Email Fraud or Social Engineering Fraud

pexels-photo-5935794Email Fraud or Social Engineering Fraud

It’s perpetrated by imposters who intentionally mislead or manipulate unsuspecting individuals and businesses into diverting payments or sending them money.   An example: A criminal posing as a company manager or outside vendor  sends an email request for a payment by wire transfer. These requests often appear to be legitimate at first glance, but upon closer look, may contain key telltale signs that something is amiss.

Social engineering scams can cost businesses millions of dollars annually. But if employees know the signs of potential fraud, they can help prevent these losses. Some social engineering tactics employees and companies need to be aware of include: 1. Email requests from vendors to wire funds to a new or unfamiliar bank account. Frequently, these accounts are located overseas. The request may include what seems to be a plausible explanation for using the “new” account. For example, the “vendor” may say that the previous account is frozen due to
a tax audit. In some cases, additional emails will be sent to direct funds to yet another account before the transfer is made.

2. Internal email from a manager, purportedly  traveling or on vacation, who requests an e-payment to a vendor not approved by the company. The request justification may appear vague, such as payment for “business development” purposes. Or, the requestor may say they’ll provide supporting documentation for the request upon returning to the office.

3. Misspellings, incorrect syntax, or unusual or odd word usage in the transfer request. Social engineering schemes are frequently perpetrated from outside the U.S. by people whose primary language isn’t English. 4. Payment rejection by initial account with a new request to wire funds to a different account. This could indicate that the perpetrators are having difficulty lining up an account for withdrawing the funds.

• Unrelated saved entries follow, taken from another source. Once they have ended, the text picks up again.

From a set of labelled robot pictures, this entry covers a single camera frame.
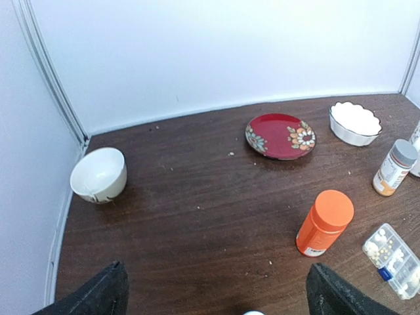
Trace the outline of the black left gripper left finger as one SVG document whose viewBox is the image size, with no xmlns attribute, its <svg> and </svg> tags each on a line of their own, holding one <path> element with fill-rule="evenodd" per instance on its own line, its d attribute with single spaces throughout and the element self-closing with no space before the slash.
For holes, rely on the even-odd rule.
<svg viewBox="0 0 420 315">
<path fill-rule="evenodd" d="M 115 261 L 79 289 L 36 314 L 125 314 L 128 300 L 127 271 L 122 262 Z"/>
</svg>

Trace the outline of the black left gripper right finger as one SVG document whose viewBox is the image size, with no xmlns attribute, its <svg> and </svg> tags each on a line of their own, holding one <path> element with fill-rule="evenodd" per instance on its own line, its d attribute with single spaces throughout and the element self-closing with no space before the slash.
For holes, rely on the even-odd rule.
<svg viewBox="0 0 420 315">
<path fill-rule="evenodd" d="M 311 314 L 396 314 L 323 263 L 311 265 L 306 277 L 306 296 Z"/>
</svg>

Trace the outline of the small white pill bottle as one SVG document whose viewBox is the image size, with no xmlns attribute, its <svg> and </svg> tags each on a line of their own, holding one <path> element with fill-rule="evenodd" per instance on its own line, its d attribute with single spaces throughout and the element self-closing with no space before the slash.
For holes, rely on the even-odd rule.
<svg viewBox="0 0 420 315">
<path fill-rule="evenodd" d="M 247 311 L 247 312 L 243 313 L 243 315 L 264 315 L 264 313 L 262 313 L 258 310 L 250 310 L 250 311 Z"/>
</svg>

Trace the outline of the clear plastic pill organizer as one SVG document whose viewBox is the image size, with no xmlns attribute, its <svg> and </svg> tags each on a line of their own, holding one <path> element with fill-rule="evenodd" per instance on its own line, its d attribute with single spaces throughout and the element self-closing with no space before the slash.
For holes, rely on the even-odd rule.
<svg viewBox="0 0 420 315">
<path fill-rule="evenodd" d="M 390 224 L 382 224 L 362 250 L 400 299 L 419 294 L 419 258 Z"/>
</svg>

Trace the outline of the orange pill bottle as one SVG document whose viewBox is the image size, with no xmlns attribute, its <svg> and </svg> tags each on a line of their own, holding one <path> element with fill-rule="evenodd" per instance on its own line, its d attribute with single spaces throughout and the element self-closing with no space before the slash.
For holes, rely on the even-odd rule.
<svg viewBox="0 0 420 315">
<path fill-rule="evenodd" d="M 316 197 L 296 236 L 299 252 L 307 257 L 323 255 L 354 217 L 350 198 L 338 190 L 324 190 Z"/>
</svg>

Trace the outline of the grey cap pill bottle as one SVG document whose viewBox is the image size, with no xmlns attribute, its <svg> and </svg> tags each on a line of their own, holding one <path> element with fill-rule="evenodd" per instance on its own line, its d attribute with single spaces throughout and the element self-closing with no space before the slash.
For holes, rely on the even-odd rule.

5. Requests to wire funds on a Friday, urging payment by close of business. This timing gives the perpetrators two non-business days to remove the transferred funds from the receiving account.

6. Requestor instructs the employee to keep the wire transfer a secret from colleagues. They may say it’s for a confidential purpose, like the acquisition of a new subsidiary that hasn’t yet been made public, and assert that disclosing the payment could be a violation of SEC rules.

7. Requests for wire transfers to a foreign bank account by a company that doesn’t engage in overseas business.

8. Vendor email states new “wire transfer only” policy for payments. There may even be a request to stop payment on a payment check already mailed, and to wire-transfer the funds instead. Also, be aware that tech savvy criminals may be able to monitor, infiltrate and intercept a company’s email accounts and service. This allows them to track and then
mirror a vendor or employee communication style to appear legitimate.

The following steps take only minutes, but could save millions.
1. Reach out to the requestor by telephone to verify all facets of the request and confirm the receiving account information.
2. Do some research. If it’s an outside company or vendor, find out if anyone else in the company is familiar with the requestor and the history of wire transfer requests.
3. Remind company employees: “When in doubt, check it out!” It’s important to have a culture where employees feel comfortable asking for verification/ clarification that a request is legitimate.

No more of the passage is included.